A private branch exchange (PBX) is a telephone exchange serving a business or office, as opposed to one common carrier or telephone company operating for many businesses or for the general public.
One main advantage of an EPABX is the ability to use 2 or more telephone lines among 8 or more users. More sophisticated EPABX machines are capable of handling 12 lines and distributing them to even 100 or more users. These systems are scalable as your business grows starting with 2 lines and add on more lines needed. Other features often include hold music, fine me/follow me, mobile integration and call recording.

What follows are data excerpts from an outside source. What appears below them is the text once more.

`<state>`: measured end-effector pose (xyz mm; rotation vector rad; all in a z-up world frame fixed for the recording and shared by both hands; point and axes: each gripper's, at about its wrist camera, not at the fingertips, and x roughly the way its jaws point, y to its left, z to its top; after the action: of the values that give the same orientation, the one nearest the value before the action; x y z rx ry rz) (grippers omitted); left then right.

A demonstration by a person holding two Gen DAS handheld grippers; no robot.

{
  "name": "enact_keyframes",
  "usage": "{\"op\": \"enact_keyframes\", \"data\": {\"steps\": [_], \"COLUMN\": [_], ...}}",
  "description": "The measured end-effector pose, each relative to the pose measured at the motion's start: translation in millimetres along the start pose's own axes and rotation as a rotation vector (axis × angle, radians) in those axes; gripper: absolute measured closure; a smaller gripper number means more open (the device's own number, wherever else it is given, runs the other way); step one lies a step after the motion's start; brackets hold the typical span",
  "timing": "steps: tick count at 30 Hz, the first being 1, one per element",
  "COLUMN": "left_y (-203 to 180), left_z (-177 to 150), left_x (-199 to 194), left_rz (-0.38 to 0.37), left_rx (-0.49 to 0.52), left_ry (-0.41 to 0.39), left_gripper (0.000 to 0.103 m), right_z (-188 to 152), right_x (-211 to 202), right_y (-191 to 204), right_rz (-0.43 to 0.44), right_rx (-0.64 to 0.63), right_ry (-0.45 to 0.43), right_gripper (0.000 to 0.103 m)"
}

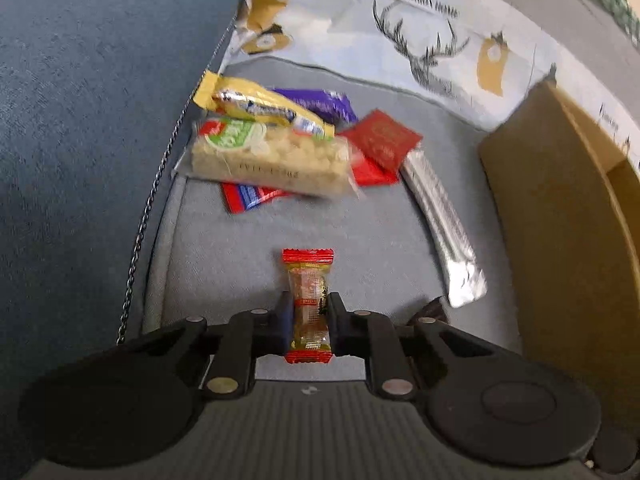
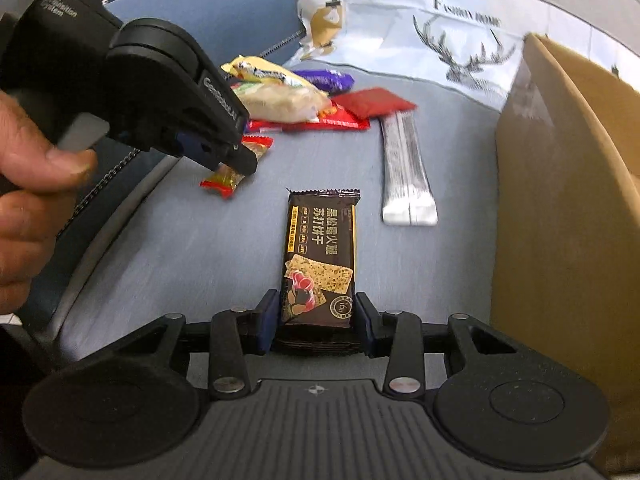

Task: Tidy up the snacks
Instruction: 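Grasp the red-wrapped candy with the left tool while the right tool grasps the dark cracker bar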

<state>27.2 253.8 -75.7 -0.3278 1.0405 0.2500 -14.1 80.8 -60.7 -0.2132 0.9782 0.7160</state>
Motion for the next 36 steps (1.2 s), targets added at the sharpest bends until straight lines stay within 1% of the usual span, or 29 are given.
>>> {"op": "enact_keyframes", "data": {"steps": [1,3,4,6,7,9,14,23,25,26,27,28,30,31,32,36], "left_y": [0,2,4,4,4,1,-3,-7,-9,-9,-10,-11,-11,-11,-10,-10], "left_z": [-1,0,0,1,2,1,1,1,0,0,0,-1,-1,-1,-1,0], "left_x": [0,-2,-2,-2,-1,1,7,10,10,10,10,10,9,8,8,5], "left_rz": [0.011,0.012,0.012,0.015,0.016,0.020,0.044,0.069,0.074,0.077,0.082,0.086,0.086,0.084,0.081,0.068], "left_rx": [0.005,-0.011,-0.023,-0.033,-0.032,-0.017,0.007,0.043,0.050,0.053,0.058,0.062,0.062,0.061,0.059,0.052], "left_ry": [0.003,-0.006,-0.010,-0.005,-0.005,0.003,0.024,0.034,0.034,0.033,0.032,0.030,0.027,0.024,0.022,0.011], "left_gripper": [0.083,0.077,0.075,0.072,0.071,0.066,0.065,0.065,0.067,0.070,0.077,0.080,0.083,0.084,0.084,0.084], "right_z": [-1,-1,-1,0,0,2,5,6,6,6,6,6,6,6,6,9], "right_x": [0,-1,-2,-2,-2,-1,7,15,15,15,16,16,15,14,13,12], "right_y": [-2,-5,-5,-5,-4,-5,-6,-2,-2,-2,-1,-1,-2,-3,-4,-10], "right_rz": [0.010,0.042,0.046,0.044,0.038,0.036,0.049,0.033,0.033,0.031,0.029,0.024,0.015,0.016,0.016,0.012], "right_rx": [0.012,0.031,0.032,0.024,0.016,0.014,0.011,-0.020,-0.021,-0.023,-0.027,-0.031,-0.039,-0.035,-0.027,0.013], "right_ry": [0.008,0.011,0.002,-0.015,-0.023,-0.028,-0.032,-0.049,-0.050,-0.051,-0.052,-0.054,-0.064,-0.068,-0.072,-0.082], "right_gripper": [0.059,0.055,0.054,0.045,0.044,0.040,0.039,0.037,0.038,0.038,0.039,0.040,0.055,0.060,0.062,0.062]}}
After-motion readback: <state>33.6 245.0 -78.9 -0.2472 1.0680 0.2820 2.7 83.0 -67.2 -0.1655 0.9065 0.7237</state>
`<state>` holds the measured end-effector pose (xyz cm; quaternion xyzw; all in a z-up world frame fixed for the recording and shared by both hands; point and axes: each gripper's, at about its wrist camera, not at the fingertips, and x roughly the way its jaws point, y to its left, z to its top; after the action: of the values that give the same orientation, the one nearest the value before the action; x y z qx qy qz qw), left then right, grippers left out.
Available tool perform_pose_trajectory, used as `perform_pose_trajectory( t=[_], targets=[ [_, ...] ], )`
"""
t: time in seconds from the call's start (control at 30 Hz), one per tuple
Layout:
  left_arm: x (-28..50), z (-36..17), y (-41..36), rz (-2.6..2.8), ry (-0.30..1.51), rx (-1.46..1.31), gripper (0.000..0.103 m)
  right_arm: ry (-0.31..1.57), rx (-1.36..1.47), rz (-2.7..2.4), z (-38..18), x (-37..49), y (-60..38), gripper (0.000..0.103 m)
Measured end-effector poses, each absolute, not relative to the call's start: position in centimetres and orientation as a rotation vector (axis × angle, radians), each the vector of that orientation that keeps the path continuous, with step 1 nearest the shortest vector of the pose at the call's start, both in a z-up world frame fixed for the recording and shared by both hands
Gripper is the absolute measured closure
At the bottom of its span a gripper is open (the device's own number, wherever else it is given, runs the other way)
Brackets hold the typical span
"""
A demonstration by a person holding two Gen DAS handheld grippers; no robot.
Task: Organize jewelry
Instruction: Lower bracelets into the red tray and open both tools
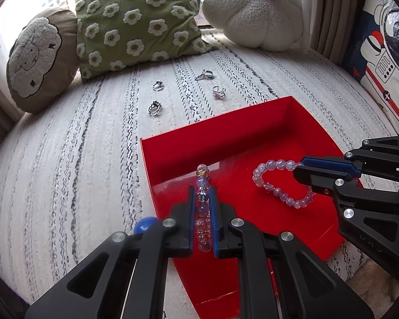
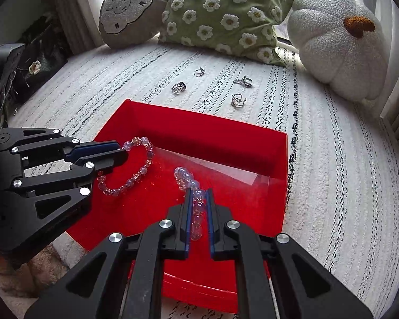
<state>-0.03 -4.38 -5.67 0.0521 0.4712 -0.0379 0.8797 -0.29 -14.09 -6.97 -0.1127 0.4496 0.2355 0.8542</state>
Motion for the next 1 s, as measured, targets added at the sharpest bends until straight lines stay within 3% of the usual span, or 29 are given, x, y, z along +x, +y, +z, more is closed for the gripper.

The PBX is owned and operated by the enterprise rather than the telephone company (which may be a supplier or service provider, however). Private branch exchanges used analog technology originally. Today, PBXs use digital technology (digital signals are converted to analog for outside calls on the local loop using plain old telephone service (POTS ).
A PBX includes:
Telephone trunk (multiple phone) lines that terminate at the PBX
A computer with memory that manages the switching of the calls within the PBX and in and out of it
The network of lines within the PBX
A console or switchboard for a human operator (optional)
In some situations, alternatives to a PBX include centrex service (in which a pool of lines are rented at the phone company’s central office), key telephone systems, and, for very small enterprises, primary rate Integrated Services Digital Network (ISDN).